A caballo entre una historia de la vida cotidiana en Medellín, una muestra de casos ilustrativos de las disfuncionalidades de la cultura amorosa y matrimonial a lo largo del siglo XX y una ilustración de la violencia sorda y episódica del tiempo aquel en que no nos matábamos por montones, “Déjame gritar” es el libro que Jorge Mario Betancur presentó hace poco en la Fiesta del Libro.
Las seis historias que se cuentan allí trascurren en Medellín –así se entrelacen con Sopetrán o Rionegro, por ejemplo– entre finales del siglo XIX y los años sesenta. Corresponden al siglo de la industrialización y la urbanización del valle de Aburrá y al apogeo del proyecto antioqueño. La crisis del proyecto regional, que se analiza en la obra de María Teresa Uribe o en el reciente libro de Nicanor Restrepo, apenas se insinúa. Ciertamente el descuartizamiento de Ana Agudelo en 1968 corresponde a la vieja época, mientras el secuestro de Diego Echavarría Misas en 1971 tal vez haya inaugurado otro periodo. En este sentido, “Déjame gritar” retrata la cultura de la Medellín de antes.
“Déjame gritar” se puede leer de muchos modos. Algunos leen básicamente la faz terrible de una sociedad machista (Arcadia 98). El autor cuenta que su puerta de entrada fueron los archivos del manicomio de Bermejal y se autorretrata –en la presentación del libro y en la entrevista de Arcadia– como un relator de la opresión sobre la mujer. Puede ser.
Yo encuentro dos asesinatos: uno de un hombre y otro de una mujer; veo la manipulación hasta el suicidio de una mujer sobre otra; hallo un hombre encerrado en el manicomio para proteger una fortuna familiar; otro hombre que tortura a su esposa y una madre que discrimina y destierra a su hija; un juez decimonónico preocupado por la violencia doméstica como si su mente fuera del siglo XXI y su visión jurídica superara a nuestros contemporáneos.
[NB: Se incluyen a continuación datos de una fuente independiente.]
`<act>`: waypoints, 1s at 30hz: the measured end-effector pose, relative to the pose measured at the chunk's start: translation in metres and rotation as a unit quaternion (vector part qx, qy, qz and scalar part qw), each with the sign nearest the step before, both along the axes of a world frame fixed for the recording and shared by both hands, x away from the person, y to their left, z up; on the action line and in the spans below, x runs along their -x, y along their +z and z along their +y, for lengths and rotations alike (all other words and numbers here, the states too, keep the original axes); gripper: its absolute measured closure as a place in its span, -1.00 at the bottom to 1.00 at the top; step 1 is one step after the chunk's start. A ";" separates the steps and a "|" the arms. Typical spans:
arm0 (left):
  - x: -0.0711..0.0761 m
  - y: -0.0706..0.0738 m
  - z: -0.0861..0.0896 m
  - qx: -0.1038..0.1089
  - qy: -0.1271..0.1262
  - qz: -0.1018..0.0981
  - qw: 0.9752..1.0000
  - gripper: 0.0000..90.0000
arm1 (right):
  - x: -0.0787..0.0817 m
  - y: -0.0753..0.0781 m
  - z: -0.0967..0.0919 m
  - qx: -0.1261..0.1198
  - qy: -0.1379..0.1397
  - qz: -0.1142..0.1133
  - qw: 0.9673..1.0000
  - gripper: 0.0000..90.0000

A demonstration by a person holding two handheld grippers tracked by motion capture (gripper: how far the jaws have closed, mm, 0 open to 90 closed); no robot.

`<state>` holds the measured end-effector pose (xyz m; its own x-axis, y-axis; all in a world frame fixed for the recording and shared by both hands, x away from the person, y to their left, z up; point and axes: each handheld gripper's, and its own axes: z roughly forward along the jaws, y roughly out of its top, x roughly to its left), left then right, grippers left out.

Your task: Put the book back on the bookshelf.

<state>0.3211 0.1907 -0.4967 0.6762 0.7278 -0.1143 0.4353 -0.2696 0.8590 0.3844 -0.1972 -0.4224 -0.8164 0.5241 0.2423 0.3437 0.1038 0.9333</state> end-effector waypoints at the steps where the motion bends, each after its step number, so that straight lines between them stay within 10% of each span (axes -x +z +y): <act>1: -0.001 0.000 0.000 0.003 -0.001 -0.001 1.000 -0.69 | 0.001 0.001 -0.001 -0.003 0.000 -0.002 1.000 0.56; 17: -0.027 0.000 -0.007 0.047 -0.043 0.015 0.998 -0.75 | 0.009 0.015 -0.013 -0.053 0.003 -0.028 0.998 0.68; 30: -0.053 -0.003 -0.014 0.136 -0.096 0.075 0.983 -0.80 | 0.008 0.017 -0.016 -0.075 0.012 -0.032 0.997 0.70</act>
Esa es la riqueza de estos relatos que se cuentan como cuentos buenos y se sustentan como narraciones históricas, respaldadas por archivos judiciales, periódicos, entrevistas, obras de contexto. Y que se reciben con la tranquilidad con la que pasan las horas porque nada en “Déjame gritar” parece espectacular y todo se aparece como propio de la normalidad, la naturalidad, de una época. Hasta que cerramos el libro y nos damos cuenta que esos caballeros honorables, esos tipos normales, esas señoras de bien que se mantenían en La Candelaria o en la Catedral Metropolitana, encarnaban un mal grande.
O hasta ahora, cuando pienso que la sociedad de ese entonces se desentendió de las dislocaciones entre la modernización y los valores tradicionales, acalló y ocultó el malestar que se propagaba en las familias, las parejas, la amistades y que no conocía clase social ni color de piel.